2)Dave Foster junior. I received the following message from Dave: “I will be leaving the club on Tuesday the 27 May due to a house move to Morpeth so all my best wishes for the club next year. By the way you will probably see me playing for Morpeth in the Northumberland league.” I am sure club members will want to join me in wishing Dave all the best in his new job at Morpeth. It goes without saying that Morpeth Chess Club’s gain is our loss. Allied to Colin Davison’s withdrawal from the Reivers side and Matthew Taylor’s impending departure to university, as well as continued uncertainty over where Mark Taylor and David Wrigley will be based in the future, it is clear that, after a period of slight expansion in our playing numbers, we are heading for a serious contraction.

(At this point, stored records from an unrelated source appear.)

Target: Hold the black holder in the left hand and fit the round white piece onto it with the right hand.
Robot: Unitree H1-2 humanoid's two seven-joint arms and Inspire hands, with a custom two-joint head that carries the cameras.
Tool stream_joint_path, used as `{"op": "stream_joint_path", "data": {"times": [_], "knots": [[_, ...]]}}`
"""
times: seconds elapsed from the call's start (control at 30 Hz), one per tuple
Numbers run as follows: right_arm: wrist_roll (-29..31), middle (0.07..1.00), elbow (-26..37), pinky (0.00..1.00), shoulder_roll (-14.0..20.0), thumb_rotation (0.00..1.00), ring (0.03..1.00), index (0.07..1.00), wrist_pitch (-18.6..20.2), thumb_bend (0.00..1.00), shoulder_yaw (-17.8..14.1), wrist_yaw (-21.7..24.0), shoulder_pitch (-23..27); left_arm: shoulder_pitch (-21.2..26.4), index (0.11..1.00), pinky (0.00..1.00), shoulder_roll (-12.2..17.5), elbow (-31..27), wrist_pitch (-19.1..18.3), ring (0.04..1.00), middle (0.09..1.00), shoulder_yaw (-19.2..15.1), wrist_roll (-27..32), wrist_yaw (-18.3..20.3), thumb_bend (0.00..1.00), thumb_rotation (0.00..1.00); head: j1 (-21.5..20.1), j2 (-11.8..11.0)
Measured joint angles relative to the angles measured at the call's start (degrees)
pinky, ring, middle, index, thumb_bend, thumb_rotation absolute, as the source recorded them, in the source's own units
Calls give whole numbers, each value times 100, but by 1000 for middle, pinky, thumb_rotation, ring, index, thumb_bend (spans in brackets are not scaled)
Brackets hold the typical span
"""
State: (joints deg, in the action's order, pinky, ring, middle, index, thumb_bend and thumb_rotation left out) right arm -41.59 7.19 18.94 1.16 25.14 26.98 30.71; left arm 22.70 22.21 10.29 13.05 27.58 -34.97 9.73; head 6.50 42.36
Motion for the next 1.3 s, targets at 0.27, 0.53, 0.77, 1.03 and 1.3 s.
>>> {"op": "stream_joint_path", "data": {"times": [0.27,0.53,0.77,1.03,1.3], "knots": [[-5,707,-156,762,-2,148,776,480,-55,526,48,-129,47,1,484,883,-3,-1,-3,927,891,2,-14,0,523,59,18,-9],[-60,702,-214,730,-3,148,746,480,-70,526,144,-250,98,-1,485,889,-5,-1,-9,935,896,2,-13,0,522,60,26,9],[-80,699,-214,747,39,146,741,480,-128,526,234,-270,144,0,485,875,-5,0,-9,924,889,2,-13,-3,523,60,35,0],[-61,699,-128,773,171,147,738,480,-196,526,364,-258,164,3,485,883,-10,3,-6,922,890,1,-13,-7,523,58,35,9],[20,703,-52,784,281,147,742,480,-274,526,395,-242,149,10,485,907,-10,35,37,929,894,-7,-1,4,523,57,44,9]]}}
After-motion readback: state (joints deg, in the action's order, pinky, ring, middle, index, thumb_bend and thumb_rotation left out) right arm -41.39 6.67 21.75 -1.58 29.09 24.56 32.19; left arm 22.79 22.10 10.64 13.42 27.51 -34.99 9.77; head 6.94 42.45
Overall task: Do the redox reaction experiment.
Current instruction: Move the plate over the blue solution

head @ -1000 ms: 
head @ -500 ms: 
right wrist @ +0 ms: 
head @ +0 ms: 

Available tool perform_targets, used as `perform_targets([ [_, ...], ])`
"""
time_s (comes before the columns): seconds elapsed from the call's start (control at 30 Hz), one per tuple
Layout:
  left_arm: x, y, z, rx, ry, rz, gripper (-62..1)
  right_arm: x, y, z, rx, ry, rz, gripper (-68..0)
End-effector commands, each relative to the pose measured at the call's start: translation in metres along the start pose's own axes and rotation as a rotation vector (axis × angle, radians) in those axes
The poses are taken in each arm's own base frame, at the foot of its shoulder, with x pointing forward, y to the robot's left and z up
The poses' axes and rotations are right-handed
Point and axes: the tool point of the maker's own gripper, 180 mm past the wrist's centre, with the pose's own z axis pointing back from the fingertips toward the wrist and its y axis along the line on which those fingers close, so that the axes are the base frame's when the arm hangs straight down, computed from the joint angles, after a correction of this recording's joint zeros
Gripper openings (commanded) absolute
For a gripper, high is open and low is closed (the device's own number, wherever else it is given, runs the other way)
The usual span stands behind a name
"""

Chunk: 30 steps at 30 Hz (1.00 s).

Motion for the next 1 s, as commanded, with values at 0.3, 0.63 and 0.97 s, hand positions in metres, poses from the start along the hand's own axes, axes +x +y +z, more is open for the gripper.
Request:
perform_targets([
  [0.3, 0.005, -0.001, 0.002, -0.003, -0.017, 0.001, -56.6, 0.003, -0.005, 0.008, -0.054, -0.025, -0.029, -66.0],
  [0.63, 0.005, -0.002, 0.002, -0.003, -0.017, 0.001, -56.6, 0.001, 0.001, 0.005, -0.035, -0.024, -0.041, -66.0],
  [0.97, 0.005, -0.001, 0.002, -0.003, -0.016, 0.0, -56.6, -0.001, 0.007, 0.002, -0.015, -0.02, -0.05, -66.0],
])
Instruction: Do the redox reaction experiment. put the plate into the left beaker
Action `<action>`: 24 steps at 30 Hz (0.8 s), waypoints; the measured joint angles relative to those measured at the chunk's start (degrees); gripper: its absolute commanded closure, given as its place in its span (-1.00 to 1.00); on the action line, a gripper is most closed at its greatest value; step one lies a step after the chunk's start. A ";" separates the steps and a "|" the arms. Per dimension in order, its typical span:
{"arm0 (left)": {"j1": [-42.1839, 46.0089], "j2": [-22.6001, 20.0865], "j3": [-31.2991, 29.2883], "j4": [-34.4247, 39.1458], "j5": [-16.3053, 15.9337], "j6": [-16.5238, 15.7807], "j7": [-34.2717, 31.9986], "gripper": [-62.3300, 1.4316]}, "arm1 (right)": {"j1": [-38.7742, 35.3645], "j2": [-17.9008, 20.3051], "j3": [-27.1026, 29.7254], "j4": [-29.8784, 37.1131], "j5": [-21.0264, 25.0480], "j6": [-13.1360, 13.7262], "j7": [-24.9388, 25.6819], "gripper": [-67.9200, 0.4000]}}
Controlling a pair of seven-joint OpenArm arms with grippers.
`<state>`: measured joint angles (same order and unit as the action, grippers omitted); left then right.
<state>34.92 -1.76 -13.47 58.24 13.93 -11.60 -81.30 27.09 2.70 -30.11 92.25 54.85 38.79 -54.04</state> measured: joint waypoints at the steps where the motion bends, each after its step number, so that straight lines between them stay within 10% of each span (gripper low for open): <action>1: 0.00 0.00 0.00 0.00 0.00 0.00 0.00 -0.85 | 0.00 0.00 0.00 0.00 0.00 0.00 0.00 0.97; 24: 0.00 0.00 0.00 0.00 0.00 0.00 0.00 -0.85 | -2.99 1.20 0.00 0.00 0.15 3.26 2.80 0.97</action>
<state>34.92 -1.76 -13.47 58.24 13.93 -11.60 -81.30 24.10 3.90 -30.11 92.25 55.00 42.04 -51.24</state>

Perhaps at the next AGM we need to give serious thought to a recruitment campaign, as well as considering how many teams we can continue to run.
3) Forthcoming events.
June 6th-8th South LakesChess Congress
June 17thHaydonBridge Jamboree
June 27-29 Hawick Chess Congress
July 25-27 Scottish Borders Chess Congress (Hawick)
September 12-14 Whitby Chess Congress
September 19-21 NorthumberlandCounty Chess Congress
October 24-6 Scarborough Chess Congress
And that brings the e-bulletins for the season to a close. The next one will appear at the end of September, by which time we should be girding up our loins for a new competitive season. In the meantime, relax in the sun (if there is any) and mull over that perfect gambit!